YOUR ASSIGNMENT → Copy the data exactly.

DATA SHOWN →
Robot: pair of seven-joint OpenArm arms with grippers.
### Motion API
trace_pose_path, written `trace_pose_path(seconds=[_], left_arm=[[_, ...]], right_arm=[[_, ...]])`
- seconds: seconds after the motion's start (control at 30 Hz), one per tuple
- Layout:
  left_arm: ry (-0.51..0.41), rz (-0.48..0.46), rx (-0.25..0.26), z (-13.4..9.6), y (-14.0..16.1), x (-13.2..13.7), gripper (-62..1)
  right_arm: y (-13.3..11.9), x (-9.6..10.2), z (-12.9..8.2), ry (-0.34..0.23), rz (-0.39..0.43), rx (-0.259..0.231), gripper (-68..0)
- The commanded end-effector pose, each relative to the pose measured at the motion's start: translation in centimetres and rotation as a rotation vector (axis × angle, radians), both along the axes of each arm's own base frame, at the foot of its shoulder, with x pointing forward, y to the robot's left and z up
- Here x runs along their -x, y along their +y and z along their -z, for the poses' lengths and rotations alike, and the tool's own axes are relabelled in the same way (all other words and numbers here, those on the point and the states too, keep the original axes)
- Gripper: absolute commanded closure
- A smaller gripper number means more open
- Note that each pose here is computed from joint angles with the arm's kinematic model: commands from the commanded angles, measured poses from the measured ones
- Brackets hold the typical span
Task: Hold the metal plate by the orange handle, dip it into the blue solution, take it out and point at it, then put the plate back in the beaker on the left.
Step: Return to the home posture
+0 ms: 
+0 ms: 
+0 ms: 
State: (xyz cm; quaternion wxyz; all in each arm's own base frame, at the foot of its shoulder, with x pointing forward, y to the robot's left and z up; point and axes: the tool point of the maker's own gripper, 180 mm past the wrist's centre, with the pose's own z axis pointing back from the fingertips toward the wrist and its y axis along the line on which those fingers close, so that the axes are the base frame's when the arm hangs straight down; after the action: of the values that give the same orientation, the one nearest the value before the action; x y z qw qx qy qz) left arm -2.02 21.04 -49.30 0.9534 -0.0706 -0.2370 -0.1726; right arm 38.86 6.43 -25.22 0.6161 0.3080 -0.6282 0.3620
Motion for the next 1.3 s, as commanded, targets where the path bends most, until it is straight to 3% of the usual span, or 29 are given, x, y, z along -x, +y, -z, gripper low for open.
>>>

RESPONSE TO THE EXERCISE →
Robot: pair of seven-joint OpenArm arms with grippers.
### Motion API
trace_pose_path, written `trace_pose_path(seconds=[_], left_arm=[[_, ...]], right_arm=[[_, ...]])`
- seconds: seconds after the motion's start (control at 30 Hz), one per tuple
- Layout:
  left_arm: ry (-0.51..0.41), rz (-0.48..0.46), rx (-0.25..0.26), z (-13.4..9.6), y (-14.0..16.1), x (-13.2..13.7), gripper (-62..1)
  right_arm: y (-13.3..11.9), x (-9.6..10.2), z (-12.9..8.2), ry (-0.34..0.23), rz (-0.39..0.43), rx (-0.259..0.231), gripper (-68..0)
- The commanded end-effector pose, each relative to the pose measured at the motion's start: translation in centimetres and rotation as a rotation vector (axis × angle, radians), both along the axes of each arm's own base frame, at the foot of its shoulder, with x pointing forward, y to the robot's left and z up
- Here x runs along their -x, y along their +y and z along their -z, for the poses' lengths and rotations alike, and the tool's own axes are relabelled in the same way (all other words and numbers here, those on the point and the states too, keep the original axes)
- Gripper: absolute commanded closure
- A smaller gripper number means more open
- Note that each pose here is computed from joint angles with the arm's kinematic model: commands from the commanded angles, measured poses from the measured ones
- Brackets hold the typical span
Task: Hold the metal plate by the orange handle, dip it into the blue solution, take it out and point at it, then put the plate back in the beaker on the left.
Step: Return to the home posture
+0 ms: 
+0 ms: 
+0 ms: 
State: (xyz cm; quaternion wxyz; all in each arm's own base frame, at the foot of its shoulder, with x pointing forward, y to the robot's left and z up; point and axes: the tool point of the maker's own gripper, 180 mm past the wrist's centre, with the pose's own z axis pointing back from the fingertips toward the wrist and its y axis along the line on which those fingers close, so that the axes are the base frame's when the arm hangs straight down; after the action: of the values that give the same orientation, the one nearest the value before the action; x y z qw qx qy qz) left arm -2.02 21.04 -49.30 0.9534 -0.0706 -0.2370 -0.1726; right arm 38.86 6.43 -25.22 0.6161 0.3080 -0.6282 0.3620
Motion for the next 1.3 s, as commanded, targets where the path bends most, until it is straight to 3% of the usual span, or 29 are given, x, y, z along -x, +y, -z, gripper low for open.
>>>

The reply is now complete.